Zimplow also appointed Thomas Chataika, a chartered accountant, as new board chair from November 26 following the retirement of Zivanayi ‘Zed’ Rusike, who led the company since 2010.
Zimplow said Kumwenda was leaving to pursue other business interests, in particular “ministry work.”
“The board is pleased to announce the appointment of Mark David Hullet as group Chief Executive Officer with effect from 1 January 2016. Mark has extensive experience in both the agricultural and mining sectors which are the key central sectors to the group’s business,” the company said in a notice Wednesday.
Previously, Hullet was chief operating officer at TSL Limited, a listed holding company with interests in Industrial warehousing and logistics, agricultural inputs as well as tobacco exports.
Kumwenda is credited with spearheading the company’s transformation from an animal drawn agriculture equipment maker to a mechanised agricultural and mining conglomerate having joined the firm, firstly as managing director of its flagship Mealie Brand, then as chief executive of Zimplow and finally as group CE of Zimplow Holdings after the take-over of Tractive Power Holdings which it acquired from the central bank’s Finance Trust in 2012.

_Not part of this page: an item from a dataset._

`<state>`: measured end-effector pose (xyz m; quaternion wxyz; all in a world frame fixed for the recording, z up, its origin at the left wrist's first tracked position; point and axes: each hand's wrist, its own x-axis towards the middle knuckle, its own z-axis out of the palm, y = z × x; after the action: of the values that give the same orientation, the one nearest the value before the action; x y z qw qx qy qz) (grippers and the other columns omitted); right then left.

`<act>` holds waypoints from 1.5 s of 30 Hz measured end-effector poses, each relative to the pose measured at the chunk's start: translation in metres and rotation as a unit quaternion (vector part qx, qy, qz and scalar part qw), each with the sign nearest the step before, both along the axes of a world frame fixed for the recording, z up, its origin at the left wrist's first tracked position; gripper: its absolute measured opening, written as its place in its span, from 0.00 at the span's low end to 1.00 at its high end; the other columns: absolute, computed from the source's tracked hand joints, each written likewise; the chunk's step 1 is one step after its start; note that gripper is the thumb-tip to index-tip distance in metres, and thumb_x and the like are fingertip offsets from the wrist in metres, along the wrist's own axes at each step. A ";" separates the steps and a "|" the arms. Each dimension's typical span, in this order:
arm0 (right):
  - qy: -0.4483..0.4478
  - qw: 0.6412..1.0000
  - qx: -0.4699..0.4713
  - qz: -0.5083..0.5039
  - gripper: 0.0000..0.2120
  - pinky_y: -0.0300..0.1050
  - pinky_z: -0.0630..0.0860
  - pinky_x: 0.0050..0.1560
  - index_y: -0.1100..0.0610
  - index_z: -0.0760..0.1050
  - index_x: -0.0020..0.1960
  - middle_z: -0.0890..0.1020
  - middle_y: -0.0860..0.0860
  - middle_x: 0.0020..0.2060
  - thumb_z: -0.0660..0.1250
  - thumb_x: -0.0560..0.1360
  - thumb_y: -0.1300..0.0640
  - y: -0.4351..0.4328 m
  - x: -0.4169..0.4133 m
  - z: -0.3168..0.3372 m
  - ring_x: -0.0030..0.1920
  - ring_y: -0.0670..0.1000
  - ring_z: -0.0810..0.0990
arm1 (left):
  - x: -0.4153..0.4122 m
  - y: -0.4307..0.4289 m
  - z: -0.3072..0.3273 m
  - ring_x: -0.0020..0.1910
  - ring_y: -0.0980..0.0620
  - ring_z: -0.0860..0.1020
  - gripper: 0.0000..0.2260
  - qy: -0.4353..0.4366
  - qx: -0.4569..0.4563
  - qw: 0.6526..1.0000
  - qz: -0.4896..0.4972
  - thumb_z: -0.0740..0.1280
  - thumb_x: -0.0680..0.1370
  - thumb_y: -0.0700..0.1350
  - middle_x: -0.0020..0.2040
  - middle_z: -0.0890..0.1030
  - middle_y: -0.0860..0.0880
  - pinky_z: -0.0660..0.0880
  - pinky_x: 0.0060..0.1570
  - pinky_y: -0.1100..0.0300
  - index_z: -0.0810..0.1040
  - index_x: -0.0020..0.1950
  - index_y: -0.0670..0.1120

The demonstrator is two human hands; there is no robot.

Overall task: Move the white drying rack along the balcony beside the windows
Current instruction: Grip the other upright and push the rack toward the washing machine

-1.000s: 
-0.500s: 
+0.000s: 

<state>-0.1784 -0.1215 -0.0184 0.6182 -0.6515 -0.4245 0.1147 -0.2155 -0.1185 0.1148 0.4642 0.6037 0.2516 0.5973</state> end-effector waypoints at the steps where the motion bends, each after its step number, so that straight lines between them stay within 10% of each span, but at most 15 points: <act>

The TPH deal saw Zimplow become the largest distributor of high tech farming and mining equipment, supplying an array of popular brands through its subsidiaries, Barzem, Farmec, Northmec, Mealie Brand and C.T. Bolts.
Analysts said Zimplow overstretched its means to acquire total control of TPH and that its management did not foresee a slowdown in revenue growth as a result of the underperforming agricultural and construction industries along with softening mineral prices internationally. These resulted in a sharp decline in demand for heavy machinery, aggravated by the absence of asset purchase finance meant that high restructuring and finance costs plunged the group from a profitable entity to the current loss-maker.
Zimplow’s market capitalisation at the time of acquiring TPH was $25 million while that of TPH was $15 million. The group was valued at $4,71 million after trading on Wednesday, having shed 69 percent of its value since the start of the year. Its share price closed at two cents from a high of 8,5 cents.
However, group has struggled in recent times, with the firm’s loss position worsening to $1,85 million in the half-year to June compared to the $1,73 million registered over the same period last year after a poor agriculture season ate into its bottomline. Revenue in the period declined by 11 percent to $11,9 million compared to $13,3 million last year.
Early this year, its $5 million rights issue — designed to reduce its crippling short-term debt accrued from financing the group’s acquisition of Tractive Power Holdings in 2012 — had a 40,53 percent subscription, with the underwriter, Mauritian incorporated firm Sino Properties to buy the remainder.
The deal also made Sino Properties the majority shareholder in Zimplow with a 61.67 percent stake. Other major shareholders include Kencor Holdings with 15.05 percent and Stanbic Nominees with 10.12 percent.